## WHAT THE EXERCISE ASKS:
What is needed is a word-for-word transcript of the listing, free of pictures.

## DATASET EXCERPT:
--------
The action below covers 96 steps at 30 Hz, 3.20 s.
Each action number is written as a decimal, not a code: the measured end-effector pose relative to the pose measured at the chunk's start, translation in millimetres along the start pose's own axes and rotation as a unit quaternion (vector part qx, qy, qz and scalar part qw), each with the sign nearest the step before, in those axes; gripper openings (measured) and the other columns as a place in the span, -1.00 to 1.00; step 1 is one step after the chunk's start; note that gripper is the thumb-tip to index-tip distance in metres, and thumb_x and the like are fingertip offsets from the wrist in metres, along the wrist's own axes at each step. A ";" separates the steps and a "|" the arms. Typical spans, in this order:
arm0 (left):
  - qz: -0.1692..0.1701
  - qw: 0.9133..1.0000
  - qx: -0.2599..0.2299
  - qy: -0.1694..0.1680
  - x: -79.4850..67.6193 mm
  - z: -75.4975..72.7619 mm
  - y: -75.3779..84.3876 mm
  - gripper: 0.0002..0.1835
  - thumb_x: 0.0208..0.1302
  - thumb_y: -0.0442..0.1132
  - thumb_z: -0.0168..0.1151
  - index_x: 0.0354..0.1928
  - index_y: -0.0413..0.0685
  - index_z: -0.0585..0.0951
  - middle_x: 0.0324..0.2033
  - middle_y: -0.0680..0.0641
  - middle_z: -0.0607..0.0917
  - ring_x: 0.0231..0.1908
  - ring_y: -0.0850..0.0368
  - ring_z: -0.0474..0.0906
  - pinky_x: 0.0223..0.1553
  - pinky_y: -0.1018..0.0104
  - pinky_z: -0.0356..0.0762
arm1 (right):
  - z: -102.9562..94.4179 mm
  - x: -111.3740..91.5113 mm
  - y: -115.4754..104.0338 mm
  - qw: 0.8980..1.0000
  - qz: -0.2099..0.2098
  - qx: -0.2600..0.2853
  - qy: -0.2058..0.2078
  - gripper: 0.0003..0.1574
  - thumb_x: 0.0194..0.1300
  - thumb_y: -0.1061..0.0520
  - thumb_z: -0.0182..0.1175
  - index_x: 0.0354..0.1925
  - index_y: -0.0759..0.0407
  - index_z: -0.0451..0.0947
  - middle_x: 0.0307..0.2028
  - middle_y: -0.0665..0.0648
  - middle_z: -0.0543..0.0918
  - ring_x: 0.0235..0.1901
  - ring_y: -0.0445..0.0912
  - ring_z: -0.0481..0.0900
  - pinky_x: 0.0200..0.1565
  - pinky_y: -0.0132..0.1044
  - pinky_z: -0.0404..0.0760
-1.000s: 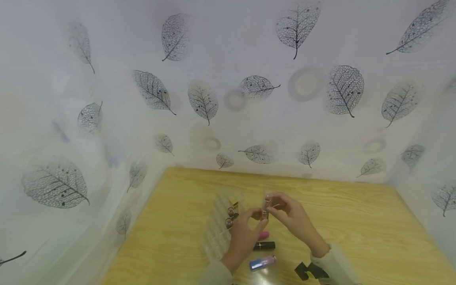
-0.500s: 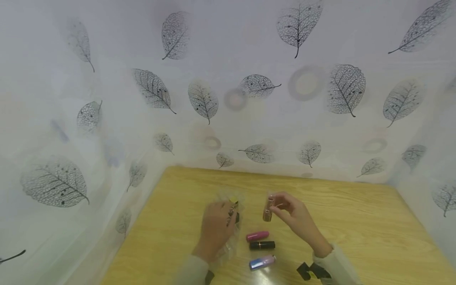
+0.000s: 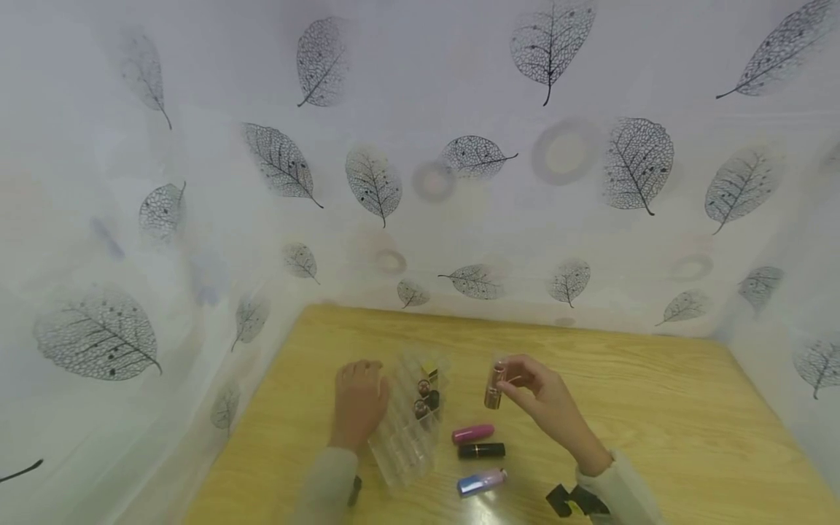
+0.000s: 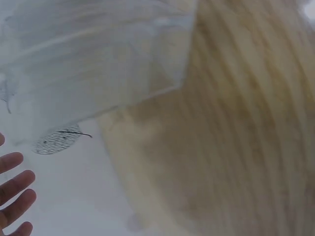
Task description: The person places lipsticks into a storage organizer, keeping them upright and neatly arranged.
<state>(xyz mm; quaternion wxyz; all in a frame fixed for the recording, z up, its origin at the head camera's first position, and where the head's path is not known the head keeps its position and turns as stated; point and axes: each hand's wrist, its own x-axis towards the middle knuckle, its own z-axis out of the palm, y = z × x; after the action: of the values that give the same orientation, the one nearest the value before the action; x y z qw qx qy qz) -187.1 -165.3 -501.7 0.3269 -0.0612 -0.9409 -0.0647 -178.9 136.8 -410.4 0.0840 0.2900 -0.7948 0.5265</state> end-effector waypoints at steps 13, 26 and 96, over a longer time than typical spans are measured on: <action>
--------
## SOLUTION TO THIS TASK:
The action below covers 96 steps at 30 Hz, 3.20 s.
Each action number is written as a decimal, not a code: the measured end-effector pose relative to the pose measured at the chunk's start, translation in millimetres along the start pose's own axes and rotation as a unit quaternion (vector part qx, qy, qz and scalar part qw), each with the sign nearest the step before, in those axes; gripper openings (measured) and the other columns as a place in the span, -1.00 to 1.00; step 1 is one step after the chunk's start; note that gripper is the thumb-tip to index-tip distance in metres, and thumb_x and the like are fingertip offsets from the wrist in metres, along the wrist's own axes at each step. A ";" separates the steps and a "|" the arms. Typical spans, in this order:
arm0 (left):
  - qz: -0.1692..0.1701
  - qw: 0.9133..1.0000
  - qx: -0.2599..0.2299
  - qy: -0.1694..0.1680
  - x: -79.4850..67.6193 mm
  - z: -75.4975..72.7619 mm
  - y: -75.3779..84.3876 mm
  - gripper: 0.0002..0.1835
  - thumb_x: 0.0208..0.1302
  - thumb_y: -0.0442..0.1132
  - thumb_z: -0.0168..0.1151
  - index_x: 0.0354..0.1928
  - index_y: -0.0413..0.0685
  - index_z: -0.0585..0.0951
  - middle_x: 0.0324..0.2033
  - middle_y: -0.0680..0.0641
  - middle_z: -0.0607..0.0917
  - ring_x: 0.0231..0.1908
  - ring_y: -0.0850..0.0368
  - ring_z: -0.0474..0.0906
  - pinky_x: 0.0223..0.1553
  - pinky_y: -0.1018..0.0104
  - pinky_z: -0.0356..0.0762
arm1 (right):
  - z: -102.9562..94.4179 mm
  - x: -111.3740..91.5113 mm
  - y: -115.4754..104.0338 mm
  - qw: 0.8980..1.0000
  - qz: -0.2099..0.2098
  - qx: -0.2600..0.2853
  - qy: -0.2058..0.2078
  - gripper: 0.0003..0.1574
  - thumb_x: 0.0194..0.1300
  - thumb_y: -0.1061..0.0520
  - thumb_z: -0.0182..0.1175
  - index_x: 0.0354..0.1925
  - index_y: -0.0759..0.0407
  - index_z: -0.0451..0.0947
  - middle_x: 0.0307..0.2028
  - middle_y: -0.0665..0.0648
  - middle_z: -0.0543..0.0918
  - ring_x: 0.0235..0.1901
  - ring_y: -0.0445..0.0912
  - ring_z: -0.0481..0.0900
  - pinky_x: 0.0200..0.1565
  - pinky_y: -0.0132..0.1044
  - pinky_z: -0.0404..0.0760
-1.000s: 
-0.500s: 
+0.000s: 
+0.000s: 
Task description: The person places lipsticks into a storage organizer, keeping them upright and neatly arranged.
<state>(xyz mm; quaternion wxyz; all in a frame fixed for the recording, z up, its origin at the head camera's first position, and where the head's path is not known the head keeps its position and turns as stated; point and axes: each hand's wrist, its own x-axis towards the middle knuckle, its own z-axis out of the palm, y = z × x; after the action: of the values that give the same orientation, the one nearest the value before the action; x y z qw qx qy qz) -187.1 -165.3 -501.7 0.3269 -0.0612 -0.9409 -0.0647 -178.9 136.8 -410.4 0.0840 0.2900 -0.7948 0.5265</state> end-effector waypoints at steps 13, 26 and 96, over a longer time than typical spans are measured on: <action>

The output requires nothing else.